Untitled
Untitled
Posisi bangunan Masjid Kotegede ini sempat ditinggal pada masa kepemimpinan
Sultan Agung, yang memindahkan ibukota Mataram ke Kerta kemudian penggantinya Sunan
Amangkurat I memindahkan lagi dari Kerto ke Plered tahun 1647 termasuk pendirian Masjid
Agung (Sasongko dkk., 2015: 1). Arsitektur Masjid Kotagede termasuk “masjid demakan”
atau prototipe Masjid Demak (dibangun sekitar abad ke-15) dengan menggunakan atap
tumpang diujungnya terdapat mustaka serta berfungsi masjid makam.
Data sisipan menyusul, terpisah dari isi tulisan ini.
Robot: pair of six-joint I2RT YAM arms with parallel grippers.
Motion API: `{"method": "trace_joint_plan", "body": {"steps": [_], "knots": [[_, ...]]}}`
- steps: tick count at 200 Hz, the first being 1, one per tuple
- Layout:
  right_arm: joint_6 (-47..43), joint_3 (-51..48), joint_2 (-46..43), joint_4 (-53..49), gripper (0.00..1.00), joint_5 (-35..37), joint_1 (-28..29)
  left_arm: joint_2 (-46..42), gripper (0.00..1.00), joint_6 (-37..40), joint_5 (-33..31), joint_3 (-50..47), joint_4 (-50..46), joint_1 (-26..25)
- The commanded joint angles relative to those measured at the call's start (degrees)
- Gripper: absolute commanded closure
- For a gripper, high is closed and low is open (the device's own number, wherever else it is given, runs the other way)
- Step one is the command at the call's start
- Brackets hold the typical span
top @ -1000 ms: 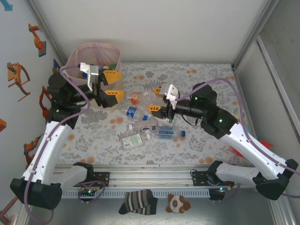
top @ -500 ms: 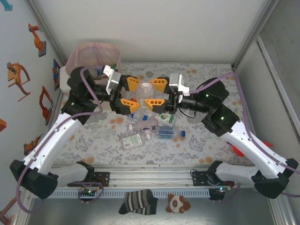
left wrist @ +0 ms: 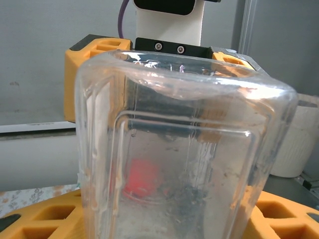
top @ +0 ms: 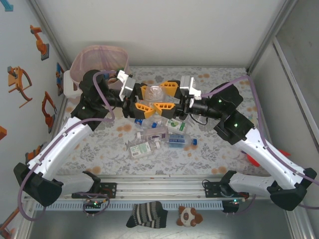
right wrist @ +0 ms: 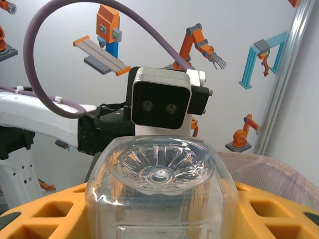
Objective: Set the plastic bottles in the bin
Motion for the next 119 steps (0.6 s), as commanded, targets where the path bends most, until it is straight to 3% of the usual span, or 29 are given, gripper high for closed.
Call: {"method": "trace_joint_plan", "body": {"steps": [1, 17, 33, 69, 119], "knots": [[-2.4, 1.0, -0.9, -1.1, 0.42, 2.2, 0.0, 0.3, 0.53, 2.4, -1.0, 2.3, -3.1, -0.4], [-3.3, 0.9, -2.0, -2.4, 0.3, 4.5, 0.0, 0.1, 0.53, 4.9, -2.2, 2.9, -6.8, 0.3], [-4.2, 0.4, -3.5, -3.9, 0.26, 6.9, 0.0, -0.2, 0.53, 6.2, -2.9, 3.4, -8.6, 1.8], [-5.6, -0.5, -6.8, -6.4, 0.24, 10.4, 0.0, -0.8, 0.53, 5.3, -4.5, 3.9, -8.7, 7.4], [-5.9, -1.8, -9.6, -8.3, 0.23, 12.1, 0.0, -0.8, 0.53, 6.4, -12.8, 5.4, -9.0, 17.1]]}}
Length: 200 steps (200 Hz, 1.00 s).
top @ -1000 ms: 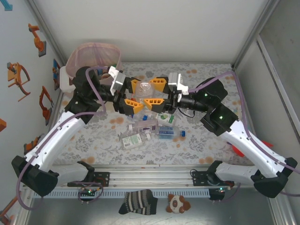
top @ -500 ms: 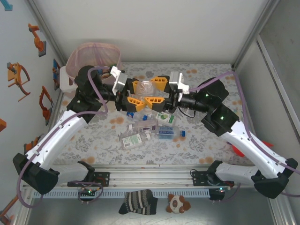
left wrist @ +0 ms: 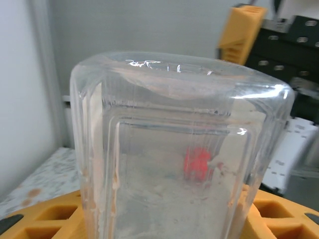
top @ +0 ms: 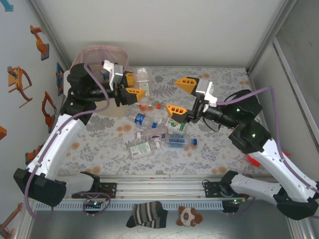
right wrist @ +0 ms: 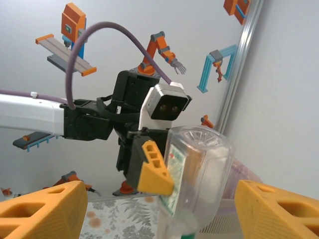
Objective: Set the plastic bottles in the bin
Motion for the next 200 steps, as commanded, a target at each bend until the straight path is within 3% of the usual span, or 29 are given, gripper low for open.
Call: {"method": "trace_joint_plan", "body": {"steps": [1, 44, 91, 136, 200], "knots": [[-1.0, -1.2, -0.9, -1.2, 0.24, 1.9, 0.0, -0.8, 0.53, 1.8, -5.0, 2.8, 0.2, 4.0], [-0.7, -1.5, -1.2, -1.5, 0.24, 1.9, 0.0, 1.4, 0.54, 0.9, -16.4, 4.5, 4.3, 11.7], [-0.5, -1.9, -1.5, -0.9, 0.24, 1.9, 0.0, 8.9, 0.55, -5.0, -23.8, 7.9, 11.0, 18.2], [-0.3, -2.1, -1.9, -1.0, 0.24, 1.7, 0.0, 18.4, 0.56, -13.7, -23.8, 9.6, 20.0, 22.7], [-0.8, -1.9, -2.4, -1.7, 0.24, 2.2, -0.1, 30.3, 0.57, -16.2, -19.7, 11.3, 17.8, 23.1]]}}
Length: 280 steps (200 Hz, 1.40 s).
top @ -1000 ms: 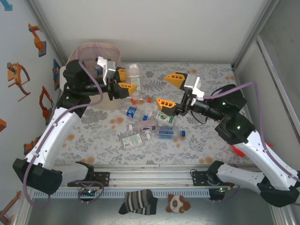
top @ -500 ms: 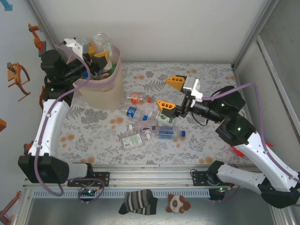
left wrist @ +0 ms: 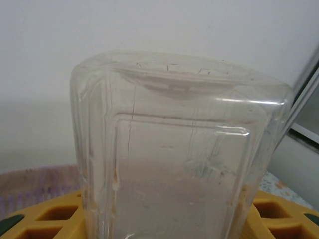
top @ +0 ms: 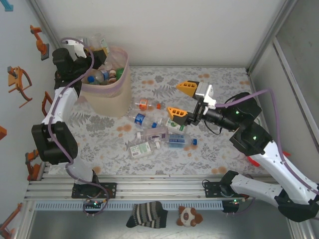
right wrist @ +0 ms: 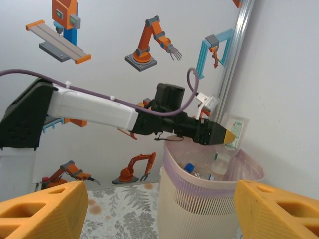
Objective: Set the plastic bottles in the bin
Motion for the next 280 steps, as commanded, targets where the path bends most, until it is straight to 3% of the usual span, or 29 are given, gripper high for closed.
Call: {"method": "trace_joint_plan", "body": {"steps": [1, 67, 113, 191, 236, 280], "knots": [[-0.6, 0.2, -1.0, 0.6, 0.24, 0.9, 0.0, 2.3, 0.57, -2.2, 3.7, 1.8, 1.3, 0.1], [-0.8, 0.2, -0.7, 0.0, 0.24, 0.8, 0.0, 6.2, 0.57, 2.4, 10.7, 2.3, -11.0, -1.0], [-0.8, 0.0, -0.6, -0.1, 0.24, 0.9, 0.0, 7.4, 0.57, 5.6, 11.0, 4.1, -19.7, -1.6], [-1.6, -0.2, -1.0, -1.2, 0.24, 1.2, 0.0, 11.9, 0.59, 14.2, 2.9, 20.0, -50.7, -3.0], [-1.6, -0.4, -1.0, -1.1, 0.24, 1.2, 0.0, 14.4, 0.59, 13.7, -1.4, 30.3, -62.9, -4.8], [-1.7, -0.4, -1.3, -1.5, 0.24, 1.4, 0.0, 22.3, 0.58, 15.3, -7.5, 45.8, -82.4, -7.2]]}}
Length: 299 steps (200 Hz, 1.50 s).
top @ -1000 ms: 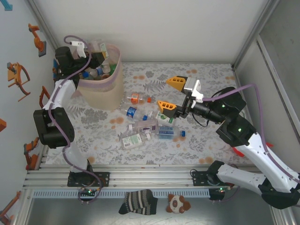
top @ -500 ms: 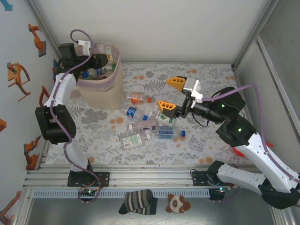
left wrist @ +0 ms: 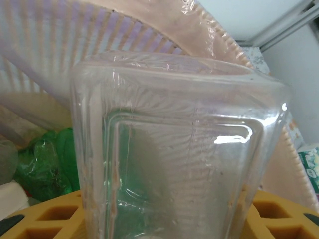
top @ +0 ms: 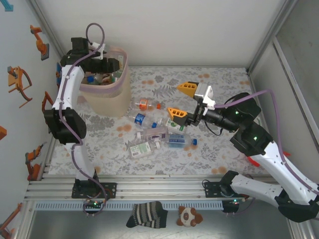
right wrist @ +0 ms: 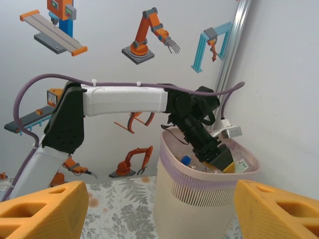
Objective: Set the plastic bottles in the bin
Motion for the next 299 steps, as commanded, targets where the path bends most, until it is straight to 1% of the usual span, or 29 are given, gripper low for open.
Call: {"method": "trace_joint_plan", "body": {"steps": [1, 26, 51, 78, 88, 102, 119, 136, 174, 226, 262, 299], "knots": [[-0.6, -0.4, -1.0, 0.5, 0.24, 0.7, 0.0, 4.0, 0.57, 2.2, -4.5, 6.2, -15.1, -1.1], [-0.6, -0.6, -1.1, 0.4, 0.24, 0.7, 0.0, 6.7, 0.56, 2.2, -8.1, 9.0, -18.6, -1.6], [-0.7, -0.7, -1.1, 0.3, 0.24, 0.8, 0.0, 8.7, 0.54, 2.3, -9.4, 9.5, -19.5, -1.6], [-0.8, -0.6, -1.2, 0.0, 0.24, 1.0, 0.0, 10.5, 0.49, 2.2, -10.4, 9.9, -19.8, -1.6], [-0.8, -0.6, -1.2, 0.1, 0.24, 1.0, 0.0, 11.0, 0.46, 2.2, -10.9, 10.2, -20.1, -1.6], [-0.8, -0.7, -1.2, 0.0, 0.24, 1.0, 0.0, 11.4, 0.4, 2.1, -11.7, 11.0, -20.5, -1.6], [-0.8, -0.6, -1.2, -0.3, 0.24, 1.2, 0.0, 11.0, 0.35, 2.0, -12.2, 12.3, -20.8, -1.6], [-0.8, -0.6, -1.3, -0.2, 0.24, 1.2, 0.0, 9.4, 0.3, 1.6, -12.6, 13.3, -20.2, -1.6], [-0.6, -1.1, -2.0, 0.7, 0.25, 2.1, 0.0, 4.3, 0.2, 0.2, -12.3, 13.2, -16.3, -1.5], [-0.7, -1.6, -2.5, 0.6, 0.25, 3.3, 0.0, -1.6, 0.19, -0.9, -12.1, 13.1, -13.9, -1.5], [-0.4, -1.9, -2.0, -0.5, 0.25, 7.2, 0.0, -6.3, 0.2, -0.7, -10.8, 11.1, -13.2, -1.8], [-1.0, -2.6, -1.2, -1.8, 0.26, 8.2, 0.0, -12.2, 0.21, 0.4, -11.0, 5.9, -13.1, -4.4]]}}
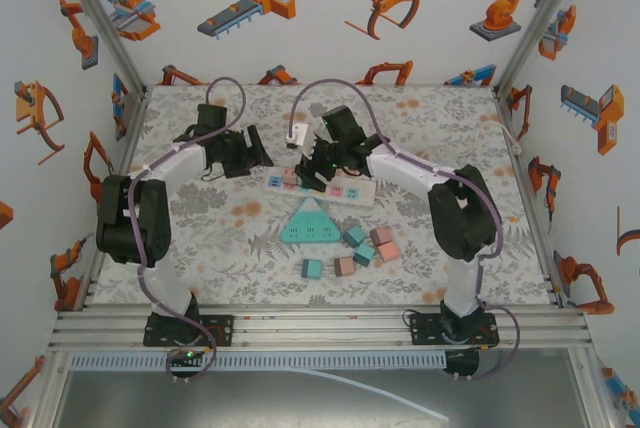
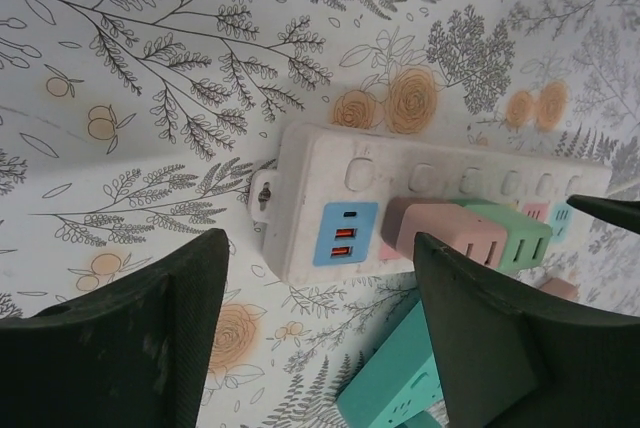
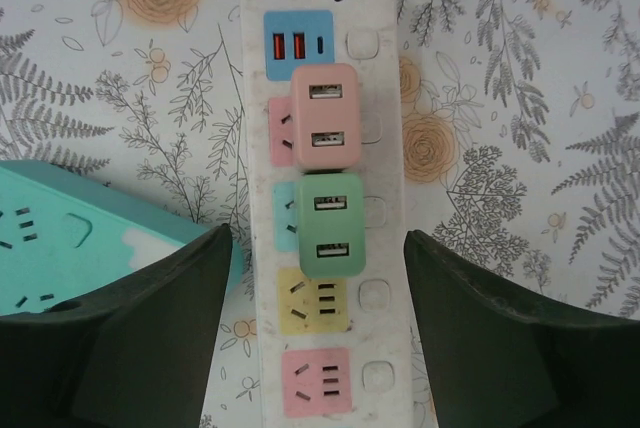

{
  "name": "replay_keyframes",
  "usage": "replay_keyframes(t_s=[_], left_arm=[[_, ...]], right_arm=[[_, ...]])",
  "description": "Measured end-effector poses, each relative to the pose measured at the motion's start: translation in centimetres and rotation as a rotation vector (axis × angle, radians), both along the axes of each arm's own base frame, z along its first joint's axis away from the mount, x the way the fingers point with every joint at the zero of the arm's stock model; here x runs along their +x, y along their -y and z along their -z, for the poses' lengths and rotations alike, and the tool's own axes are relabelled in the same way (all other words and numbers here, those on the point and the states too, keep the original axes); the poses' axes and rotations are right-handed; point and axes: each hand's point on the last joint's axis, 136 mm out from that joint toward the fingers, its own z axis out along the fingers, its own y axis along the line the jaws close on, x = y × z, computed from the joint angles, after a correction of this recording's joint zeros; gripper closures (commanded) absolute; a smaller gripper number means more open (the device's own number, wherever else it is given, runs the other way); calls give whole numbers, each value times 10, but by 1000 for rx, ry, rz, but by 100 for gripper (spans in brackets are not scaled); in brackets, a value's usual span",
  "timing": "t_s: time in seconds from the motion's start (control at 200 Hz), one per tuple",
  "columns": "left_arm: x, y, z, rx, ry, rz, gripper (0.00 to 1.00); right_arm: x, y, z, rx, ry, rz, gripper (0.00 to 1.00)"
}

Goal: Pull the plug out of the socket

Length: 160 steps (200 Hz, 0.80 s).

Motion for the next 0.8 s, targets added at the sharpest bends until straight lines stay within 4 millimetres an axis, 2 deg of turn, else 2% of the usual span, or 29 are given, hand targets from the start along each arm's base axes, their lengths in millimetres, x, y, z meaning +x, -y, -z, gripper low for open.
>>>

Bangunan utama
Masjid Kotagede yang digunakan untuk sembahyang (sholat) seluas 15 x 14 meter, sementara
ukuran mihrabnya 1,5 x 2 x 3 meter yang berfungsi sebagai tempat imam (memimpin sholat).
Kelengkapan lain terdapat mimbar kuno yang berukuran 2 x 1,5 x 2,5 meter yang dipakai
oleh khotib pada saat menyampaikan ceramah atau khutbah (Sasongko dkk., 2015: 10).
Dari waktu ke waktu bangunan Masjid Kotagede yang digerogoti usia dan diusik
cuaca serta terkena bencana (gempa bumi), sehingga mengalami kerapuhan hingga kerusakan
dari segi fisik bangunannya. Oleh karena itu, pada tahun 1850 M, Sunan Paku Buwana IX
memperbaiki bangunan dan penambahan serambi masjid dan Sunan Paku Buwana X
merenovasi Masjid Kotagede pada tahun 1926 M (Suwito dkk., 2015: 85-94). Hingga kini
bangunan Masjid Kotagede berdiri tegak dan terawat dengan baik.